# Electromagnetism and Relativity

1. Aug 22, 2011

### PineApple2

Hello. Here is the problem:
A charge q is moving at speed v0 to the right in the lab frame. At t=0 the particle passes at the origin (0,0,0). calculate the field at (-d,0,0) at the instant it passes the origin, both in the lab frame and in the charge frame. are they equal?

My solution:

In the lab frame, the field is
$$\frac{q}{\gamma^2 d^2}$$
in the negative x direction.
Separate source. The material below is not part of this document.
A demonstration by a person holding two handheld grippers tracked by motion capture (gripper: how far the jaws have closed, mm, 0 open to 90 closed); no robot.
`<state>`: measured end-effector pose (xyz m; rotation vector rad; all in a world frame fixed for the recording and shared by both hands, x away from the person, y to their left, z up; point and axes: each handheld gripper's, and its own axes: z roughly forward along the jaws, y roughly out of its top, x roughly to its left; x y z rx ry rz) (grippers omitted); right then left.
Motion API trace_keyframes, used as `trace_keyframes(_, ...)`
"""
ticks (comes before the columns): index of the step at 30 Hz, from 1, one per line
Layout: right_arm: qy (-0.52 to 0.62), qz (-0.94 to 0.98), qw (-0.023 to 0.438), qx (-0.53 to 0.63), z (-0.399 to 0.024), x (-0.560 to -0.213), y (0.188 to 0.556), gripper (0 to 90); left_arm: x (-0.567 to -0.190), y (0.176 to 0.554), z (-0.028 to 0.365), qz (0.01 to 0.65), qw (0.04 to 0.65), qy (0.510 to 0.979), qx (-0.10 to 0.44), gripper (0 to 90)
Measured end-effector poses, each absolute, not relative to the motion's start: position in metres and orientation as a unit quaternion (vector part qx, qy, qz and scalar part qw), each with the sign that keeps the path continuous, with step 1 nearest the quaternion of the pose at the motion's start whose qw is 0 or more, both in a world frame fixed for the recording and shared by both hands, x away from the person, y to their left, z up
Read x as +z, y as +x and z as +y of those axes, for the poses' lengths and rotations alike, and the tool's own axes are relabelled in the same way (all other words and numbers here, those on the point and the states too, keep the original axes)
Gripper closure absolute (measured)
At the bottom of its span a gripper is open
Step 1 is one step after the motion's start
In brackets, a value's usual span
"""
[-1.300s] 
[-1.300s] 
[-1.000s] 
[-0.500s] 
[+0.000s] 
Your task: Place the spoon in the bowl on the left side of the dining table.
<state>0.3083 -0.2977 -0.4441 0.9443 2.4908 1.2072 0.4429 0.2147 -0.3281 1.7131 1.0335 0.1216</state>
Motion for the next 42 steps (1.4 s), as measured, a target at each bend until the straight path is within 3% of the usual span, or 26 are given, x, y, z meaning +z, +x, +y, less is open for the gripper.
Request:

By the transformation of parallel fields, $$E_{||}'=E_{||}$$ so the result in the charge frame should be the same.
However working in the charge frame,
$$E=-\frac{q}{d'^2}, \qquad d'=d/\gamma$$
because of length contraction. therefore the field in the charge frame is
$$E=-\frac{q}{(d/\gamma)^2}=\frac{\gamma^2 q}{d^2}$$
these are not equal, the gamma here is in the "wrong place".
what is going on here?
thanks.

Last edited: Aug 22, 2011
2. Aug 23, 2011

### vela

Staff Emeritus
The spacetime point $x^\mu = (ct, x, y, z) = (0, -d, 0, 0)$ doesn't correspond to the point $x'^\mu = (ct', x', y', z') = (0, -d/γ, 0, 0)$ as you've assumed. You need to use the Lorentz transformations to find the correct $x'^\mu$.